[Source material Boundary: Start]

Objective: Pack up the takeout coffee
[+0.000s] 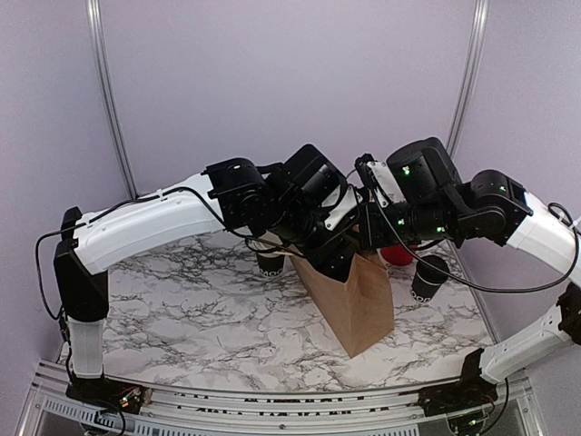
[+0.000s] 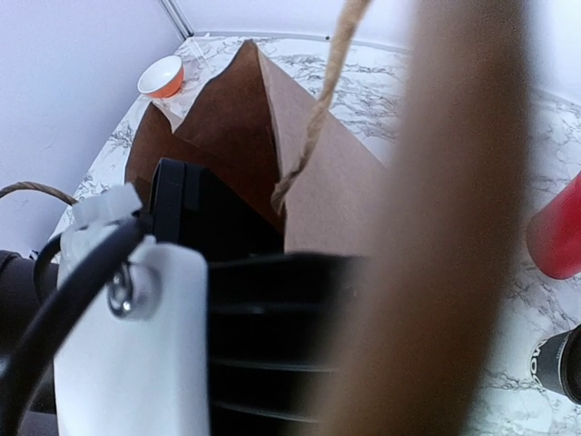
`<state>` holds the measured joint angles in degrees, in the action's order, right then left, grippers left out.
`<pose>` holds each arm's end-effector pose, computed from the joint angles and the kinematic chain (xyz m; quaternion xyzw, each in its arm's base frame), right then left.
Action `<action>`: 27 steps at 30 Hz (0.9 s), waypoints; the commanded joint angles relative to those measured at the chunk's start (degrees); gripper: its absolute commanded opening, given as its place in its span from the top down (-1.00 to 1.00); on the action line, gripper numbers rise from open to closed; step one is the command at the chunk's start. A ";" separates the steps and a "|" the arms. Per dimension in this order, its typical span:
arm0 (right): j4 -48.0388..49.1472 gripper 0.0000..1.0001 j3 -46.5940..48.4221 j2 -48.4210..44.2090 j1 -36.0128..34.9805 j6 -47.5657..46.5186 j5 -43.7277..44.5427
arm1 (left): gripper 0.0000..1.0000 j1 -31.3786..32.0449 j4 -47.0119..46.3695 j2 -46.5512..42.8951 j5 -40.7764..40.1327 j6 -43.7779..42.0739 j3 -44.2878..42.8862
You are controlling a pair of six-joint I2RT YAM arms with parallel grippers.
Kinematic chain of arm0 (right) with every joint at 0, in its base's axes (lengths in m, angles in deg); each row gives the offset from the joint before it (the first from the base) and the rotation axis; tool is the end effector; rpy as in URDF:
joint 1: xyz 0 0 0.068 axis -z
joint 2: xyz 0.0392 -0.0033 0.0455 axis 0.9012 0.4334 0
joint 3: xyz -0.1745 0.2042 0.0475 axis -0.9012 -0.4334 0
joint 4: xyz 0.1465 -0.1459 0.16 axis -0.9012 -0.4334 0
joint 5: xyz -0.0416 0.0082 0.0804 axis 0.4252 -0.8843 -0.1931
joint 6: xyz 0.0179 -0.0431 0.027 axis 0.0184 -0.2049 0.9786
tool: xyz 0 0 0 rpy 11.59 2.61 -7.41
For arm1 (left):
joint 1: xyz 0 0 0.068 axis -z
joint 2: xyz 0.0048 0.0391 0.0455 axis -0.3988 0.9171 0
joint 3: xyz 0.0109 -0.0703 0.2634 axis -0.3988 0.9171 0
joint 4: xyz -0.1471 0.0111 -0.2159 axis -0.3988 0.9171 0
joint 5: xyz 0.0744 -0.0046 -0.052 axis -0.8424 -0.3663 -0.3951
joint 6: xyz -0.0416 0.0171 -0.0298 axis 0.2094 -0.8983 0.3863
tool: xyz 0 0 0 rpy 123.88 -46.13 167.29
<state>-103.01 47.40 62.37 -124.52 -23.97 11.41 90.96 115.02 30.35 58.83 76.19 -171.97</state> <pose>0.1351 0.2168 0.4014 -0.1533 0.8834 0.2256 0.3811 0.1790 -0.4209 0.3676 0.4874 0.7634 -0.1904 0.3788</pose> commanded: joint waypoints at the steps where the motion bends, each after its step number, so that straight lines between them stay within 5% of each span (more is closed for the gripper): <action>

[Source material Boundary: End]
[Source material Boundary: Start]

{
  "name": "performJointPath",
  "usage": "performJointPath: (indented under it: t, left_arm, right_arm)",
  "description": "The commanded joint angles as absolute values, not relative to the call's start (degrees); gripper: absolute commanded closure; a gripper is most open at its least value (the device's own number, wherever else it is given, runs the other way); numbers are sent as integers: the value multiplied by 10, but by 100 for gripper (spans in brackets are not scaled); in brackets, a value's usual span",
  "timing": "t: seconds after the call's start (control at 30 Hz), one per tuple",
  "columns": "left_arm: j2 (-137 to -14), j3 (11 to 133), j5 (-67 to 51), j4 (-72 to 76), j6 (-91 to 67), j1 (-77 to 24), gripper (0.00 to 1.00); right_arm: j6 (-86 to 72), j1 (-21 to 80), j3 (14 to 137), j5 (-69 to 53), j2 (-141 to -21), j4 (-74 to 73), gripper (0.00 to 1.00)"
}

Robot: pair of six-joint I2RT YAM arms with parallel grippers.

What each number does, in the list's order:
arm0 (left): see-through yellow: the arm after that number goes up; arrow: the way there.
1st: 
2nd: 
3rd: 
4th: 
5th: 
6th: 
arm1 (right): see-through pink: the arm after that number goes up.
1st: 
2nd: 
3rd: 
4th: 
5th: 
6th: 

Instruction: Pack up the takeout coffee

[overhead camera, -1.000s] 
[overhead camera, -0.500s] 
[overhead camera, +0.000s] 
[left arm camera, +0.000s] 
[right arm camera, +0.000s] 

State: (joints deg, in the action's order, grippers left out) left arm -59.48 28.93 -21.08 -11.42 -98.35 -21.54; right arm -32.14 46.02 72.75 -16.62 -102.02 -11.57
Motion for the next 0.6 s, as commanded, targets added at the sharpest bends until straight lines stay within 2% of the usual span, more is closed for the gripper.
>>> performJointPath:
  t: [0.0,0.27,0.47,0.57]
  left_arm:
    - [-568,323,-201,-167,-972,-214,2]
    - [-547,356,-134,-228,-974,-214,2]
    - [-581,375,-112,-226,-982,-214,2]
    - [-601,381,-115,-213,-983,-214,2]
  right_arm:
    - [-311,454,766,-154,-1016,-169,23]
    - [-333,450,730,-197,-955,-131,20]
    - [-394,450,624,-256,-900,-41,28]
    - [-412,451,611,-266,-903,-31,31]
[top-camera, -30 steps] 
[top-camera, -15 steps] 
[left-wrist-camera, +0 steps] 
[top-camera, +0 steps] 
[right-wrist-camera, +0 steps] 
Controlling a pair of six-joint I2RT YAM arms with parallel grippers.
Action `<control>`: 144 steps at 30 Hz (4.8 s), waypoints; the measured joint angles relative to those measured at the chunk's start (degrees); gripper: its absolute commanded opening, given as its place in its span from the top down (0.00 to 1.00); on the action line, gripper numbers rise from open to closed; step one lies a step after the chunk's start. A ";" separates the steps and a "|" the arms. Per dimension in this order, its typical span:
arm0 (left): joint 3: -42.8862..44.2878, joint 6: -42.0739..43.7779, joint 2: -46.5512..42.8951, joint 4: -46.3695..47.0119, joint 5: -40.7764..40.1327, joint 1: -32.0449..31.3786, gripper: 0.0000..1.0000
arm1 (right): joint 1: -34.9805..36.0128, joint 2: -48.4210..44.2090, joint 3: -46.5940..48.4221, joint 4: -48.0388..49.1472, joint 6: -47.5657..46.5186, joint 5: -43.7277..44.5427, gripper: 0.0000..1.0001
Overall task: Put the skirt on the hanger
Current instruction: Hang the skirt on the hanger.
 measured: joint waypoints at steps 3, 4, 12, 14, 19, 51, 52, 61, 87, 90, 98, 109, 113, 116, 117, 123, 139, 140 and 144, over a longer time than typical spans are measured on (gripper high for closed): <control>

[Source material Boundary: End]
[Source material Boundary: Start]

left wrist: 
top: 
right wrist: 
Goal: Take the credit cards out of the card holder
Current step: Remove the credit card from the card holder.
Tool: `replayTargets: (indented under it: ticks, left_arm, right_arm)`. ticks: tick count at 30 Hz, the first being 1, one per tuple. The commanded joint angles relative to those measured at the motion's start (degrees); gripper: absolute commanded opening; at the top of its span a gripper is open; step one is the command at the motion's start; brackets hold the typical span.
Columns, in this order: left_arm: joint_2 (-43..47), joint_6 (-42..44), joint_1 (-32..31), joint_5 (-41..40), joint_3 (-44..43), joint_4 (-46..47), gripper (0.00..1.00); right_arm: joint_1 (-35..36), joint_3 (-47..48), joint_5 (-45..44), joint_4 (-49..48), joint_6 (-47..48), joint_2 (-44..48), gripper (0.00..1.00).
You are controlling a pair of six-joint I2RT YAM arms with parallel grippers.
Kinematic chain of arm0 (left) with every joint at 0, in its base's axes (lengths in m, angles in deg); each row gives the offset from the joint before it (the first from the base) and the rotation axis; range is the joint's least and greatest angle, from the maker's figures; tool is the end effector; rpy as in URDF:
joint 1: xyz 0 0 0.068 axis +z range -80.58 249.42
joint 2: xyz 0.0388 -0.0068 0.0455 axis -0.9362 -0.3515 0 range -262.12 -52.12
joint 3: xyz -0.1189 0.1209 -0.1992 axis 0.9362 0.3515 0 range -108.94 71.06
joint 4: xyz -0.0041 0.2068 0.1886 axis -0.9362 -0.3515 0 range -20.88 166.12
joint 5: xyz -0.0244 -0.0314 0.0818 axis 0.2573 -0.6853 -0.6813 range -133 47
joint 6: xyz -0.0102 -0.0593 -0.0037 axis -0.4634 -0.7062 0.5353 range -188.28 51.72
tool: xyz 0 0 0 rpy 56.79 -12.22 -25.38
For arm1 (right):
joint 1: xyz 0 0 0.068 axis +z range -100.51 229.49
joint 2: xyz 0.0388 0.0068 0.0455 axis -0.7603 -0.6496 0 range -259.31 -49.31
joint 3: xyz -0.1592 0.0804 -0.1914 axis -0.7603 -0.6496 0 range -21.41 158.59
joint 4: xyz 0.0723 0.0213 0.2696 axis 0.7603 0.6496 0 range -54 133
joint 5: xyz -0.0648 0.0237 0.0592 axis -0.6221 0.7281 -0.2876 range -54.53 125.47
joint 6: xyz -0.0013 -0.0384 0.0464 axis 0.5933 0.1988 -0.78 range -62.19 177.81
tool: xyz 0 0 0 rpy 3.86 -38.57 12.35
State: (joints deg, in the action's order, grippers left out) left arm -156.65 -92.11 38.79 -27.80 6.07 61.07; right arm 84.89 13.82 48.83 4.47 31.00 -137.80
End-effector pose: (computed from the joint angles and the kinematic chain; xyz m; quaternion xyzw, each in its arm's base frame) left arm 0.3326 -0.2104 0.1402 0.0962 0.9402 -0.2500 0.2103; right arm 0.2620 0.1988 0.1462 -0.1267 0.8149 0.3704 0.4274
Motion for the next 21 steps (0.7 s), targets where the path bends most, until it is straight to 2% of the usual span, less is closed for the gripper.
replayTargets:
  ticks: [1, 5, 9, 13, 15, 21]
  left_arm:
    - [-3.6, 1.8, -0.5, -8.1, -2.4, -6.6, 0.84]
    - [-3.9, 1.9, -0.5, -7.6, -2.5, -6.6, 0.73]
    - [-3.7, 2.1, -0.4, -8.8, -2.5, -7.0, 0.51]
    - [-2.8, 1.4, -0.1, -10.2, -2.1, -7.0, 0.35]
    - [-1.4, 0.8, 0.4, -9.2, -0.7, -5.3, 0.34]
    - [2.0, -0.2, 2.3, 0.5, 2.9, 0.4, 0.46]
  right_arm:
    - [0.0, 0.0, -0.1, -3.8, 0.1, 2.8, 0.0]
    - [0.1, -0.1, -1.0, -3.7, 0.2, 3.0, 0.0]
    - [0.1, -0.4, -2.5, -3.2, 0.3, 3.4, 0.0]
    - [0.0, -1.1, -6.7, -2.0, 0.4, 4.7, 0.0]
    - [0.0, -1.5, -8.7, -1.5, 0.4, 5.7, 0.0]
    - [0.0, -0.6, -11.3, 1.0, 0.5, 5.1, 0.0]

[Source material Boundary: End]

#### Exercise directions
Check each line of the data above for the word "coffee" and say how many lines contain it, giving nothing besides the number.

#### Answer for the task
2